If you decide to settle down, think carefully about what you are and aren’t happy to accept. Be truthful to yourself. Because my experience is that otherwise it comes back to but you badly.

NoSquirrels · 08/10/2022 17:18

I don’t want to do every bath time and bed. I don’t want to sort breakfast and lunch and tea (and the resulting clearing up!) I don’t want to do 100% of the entertaining.

I think this is actually an excellent starting point, along with the ‘I notice, I worry, I wonder’ tactic described earlier.

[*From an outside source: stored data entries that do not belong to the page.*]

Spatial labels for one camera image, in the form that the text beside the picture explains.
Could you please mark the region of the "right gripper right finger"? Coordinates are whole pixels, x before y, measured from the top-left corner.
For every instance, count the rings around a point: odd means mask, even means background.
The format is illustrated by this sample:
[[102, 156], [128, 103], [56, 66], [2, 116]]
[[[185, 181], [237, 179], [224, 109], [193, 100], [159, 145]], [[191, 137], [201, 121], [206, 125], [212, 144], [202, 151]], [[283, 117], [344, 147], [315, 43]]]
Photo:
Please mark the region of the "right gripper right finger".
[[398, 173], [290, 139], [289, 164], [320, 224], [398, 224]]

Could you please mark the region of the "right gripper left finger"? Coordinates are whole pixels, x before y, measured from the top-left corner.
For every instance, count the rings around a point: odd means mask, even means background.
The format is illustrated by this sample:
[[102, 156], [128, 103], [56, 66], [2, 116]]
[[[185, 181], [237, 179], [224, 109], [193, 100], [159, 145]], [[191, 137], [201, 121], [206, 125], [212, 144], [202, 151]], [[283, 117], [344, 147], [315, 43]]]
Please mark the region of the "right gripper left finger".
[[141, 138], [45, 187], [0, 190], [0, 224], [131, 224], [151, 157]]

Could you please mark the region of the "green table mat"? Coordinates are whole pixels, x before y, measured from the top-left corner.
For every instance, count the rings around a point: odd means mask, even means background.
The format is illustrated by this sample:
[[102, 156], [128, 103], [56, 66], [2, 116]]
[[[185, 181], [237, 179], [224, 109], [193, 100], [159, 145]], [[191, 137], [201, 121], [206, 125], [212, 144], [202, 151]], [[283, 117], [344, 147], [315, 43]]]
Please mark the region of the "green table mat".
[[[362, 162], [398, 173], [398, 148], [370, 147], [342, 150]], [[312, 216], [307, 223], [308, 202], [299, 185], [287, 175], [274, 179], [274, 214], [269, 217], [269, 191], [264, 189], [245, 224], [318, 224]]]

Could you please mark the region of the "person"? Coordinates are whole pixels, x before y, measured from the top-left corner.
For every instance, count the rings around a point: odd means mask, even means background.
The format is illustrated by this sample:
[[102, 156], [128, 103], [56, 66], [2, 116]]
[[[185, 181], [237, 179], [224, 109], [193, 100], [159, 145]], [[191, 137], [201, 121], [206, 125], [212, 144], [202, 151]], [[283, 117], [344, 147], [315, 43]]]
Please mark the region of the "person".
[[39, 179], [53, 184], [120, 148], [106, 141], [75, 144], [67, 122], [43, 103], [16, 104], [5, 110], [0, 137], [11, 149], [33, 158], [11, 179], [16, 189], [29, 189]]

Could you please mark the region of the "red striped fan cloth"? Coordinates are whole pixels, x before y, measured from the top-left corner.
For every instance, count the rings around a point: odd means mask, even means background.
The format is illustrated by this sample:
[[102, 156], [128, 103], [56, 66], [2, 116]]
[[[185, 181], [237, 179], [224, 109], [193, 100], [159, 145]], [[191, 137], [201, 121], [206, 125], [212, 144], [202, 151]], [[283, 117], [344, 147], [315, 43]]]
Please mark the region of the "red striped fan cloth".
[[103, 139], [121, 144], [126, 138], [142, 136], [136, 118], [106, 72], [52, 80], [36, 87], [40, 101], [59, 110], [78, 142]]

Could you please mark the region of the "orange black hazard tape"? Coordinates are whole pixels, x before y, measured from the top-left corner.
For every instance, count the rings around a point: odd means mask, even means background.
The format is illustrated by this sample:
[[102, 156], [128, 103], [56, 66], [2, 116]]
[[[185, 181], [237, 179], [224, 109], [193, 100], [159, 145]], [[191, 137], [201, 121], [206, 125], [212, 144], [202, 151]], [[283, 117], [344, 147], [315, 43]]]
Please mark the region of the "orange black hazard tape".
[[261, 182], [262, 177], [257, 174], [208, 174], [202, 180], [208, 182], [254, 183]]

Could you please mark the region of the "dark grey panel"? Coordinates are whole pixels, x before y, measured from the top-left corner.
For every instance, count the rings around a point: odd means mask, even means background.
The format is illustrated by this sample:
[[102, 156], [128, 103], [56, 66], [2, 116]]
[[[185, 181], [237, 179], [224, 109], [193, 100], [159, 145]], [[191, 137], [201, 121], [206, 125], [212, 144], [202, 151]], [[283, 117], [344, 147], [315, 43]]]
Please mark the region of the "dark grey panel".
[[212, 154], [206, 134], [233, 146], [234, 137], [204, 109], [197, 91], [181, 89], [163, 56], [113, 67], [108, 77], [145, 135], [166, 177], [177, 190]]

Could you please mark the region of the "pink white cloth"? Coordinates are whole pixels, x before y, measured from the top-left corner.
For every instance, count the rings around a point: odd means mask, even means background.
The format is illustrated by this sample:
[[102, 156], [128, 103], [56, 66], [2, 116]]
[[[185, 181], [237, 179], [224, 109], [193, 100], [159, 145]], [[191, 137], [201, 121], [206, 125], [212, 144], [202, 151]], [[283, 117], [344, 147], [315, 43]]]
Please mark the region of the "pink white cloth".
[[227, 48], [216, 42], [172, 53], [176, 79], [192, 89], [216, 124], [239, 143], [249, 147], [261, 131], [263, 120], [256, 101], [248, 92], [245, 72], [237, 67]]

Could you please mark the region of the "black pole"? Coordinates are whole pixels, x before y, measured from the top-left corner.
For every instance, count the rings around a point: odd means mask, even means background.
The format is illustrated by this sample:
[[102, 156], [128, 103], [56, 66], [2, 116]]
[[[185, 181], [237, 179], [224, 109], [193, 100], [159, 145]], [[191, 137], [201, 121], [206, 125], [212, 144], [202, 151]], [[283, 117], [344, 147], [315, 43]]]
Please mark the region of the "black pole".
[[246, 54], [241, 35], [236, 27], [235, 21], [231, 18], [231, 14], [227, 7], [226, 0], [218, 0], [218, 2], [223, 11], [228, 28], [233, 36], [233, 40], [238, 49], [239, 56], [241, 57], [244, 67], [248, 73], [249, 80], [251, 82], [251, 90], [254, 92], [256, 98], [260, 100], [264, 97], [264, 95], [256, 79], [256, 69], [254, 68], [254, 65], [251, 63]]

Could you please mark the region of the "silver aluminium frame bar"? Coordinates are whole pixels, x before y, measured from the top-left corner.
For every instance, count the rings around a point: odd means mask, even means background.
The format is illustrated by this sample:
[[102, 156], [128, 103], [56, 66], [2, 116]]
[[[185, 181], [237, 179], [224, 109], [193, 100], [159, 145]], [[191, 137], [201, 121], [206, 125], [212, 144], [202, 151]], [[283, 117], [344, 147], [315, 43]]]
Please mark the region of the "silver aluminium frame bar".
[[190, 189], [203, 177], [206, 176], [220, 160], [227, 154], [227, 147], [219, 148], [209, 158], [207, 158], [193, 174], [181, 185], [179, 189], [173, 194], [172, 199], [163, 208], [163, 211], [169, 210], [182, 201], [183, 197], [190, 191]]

DH, I notice that I’m the one usually in charge of DD’s meals and bath & bedtime routine, and I worry it means you’re not getting quality bonding time with DD regularly, especially now I’m part-time I worry about being the default parents. I wonder if we could do an alternating nights schedule for tea, bath & bedtime? Could you do tea on my working nights, and then I’ll do bath & bed. And then on my days at home I’ll do tea and you can do bath & bed. We can share the weekends.

user1492757084 · 30/12/2022 02:47

You be more proactive; see if that helps. Back a bag ready for the child and some snacks and join in some of your husband's life instead of letting the child's routine dictate. Help tidy the in-laws garden etc. etc. Change the mind set of your husband who things he is doing solo chores. It seems like you have opted out of together activities too, some what.

Owlatnight · 01/03/2023 09:25

Surprised you didn't all go to his parents as normally they would want to see their grandchild.maybe another time suggest you all go. Then you have the journey time to chat.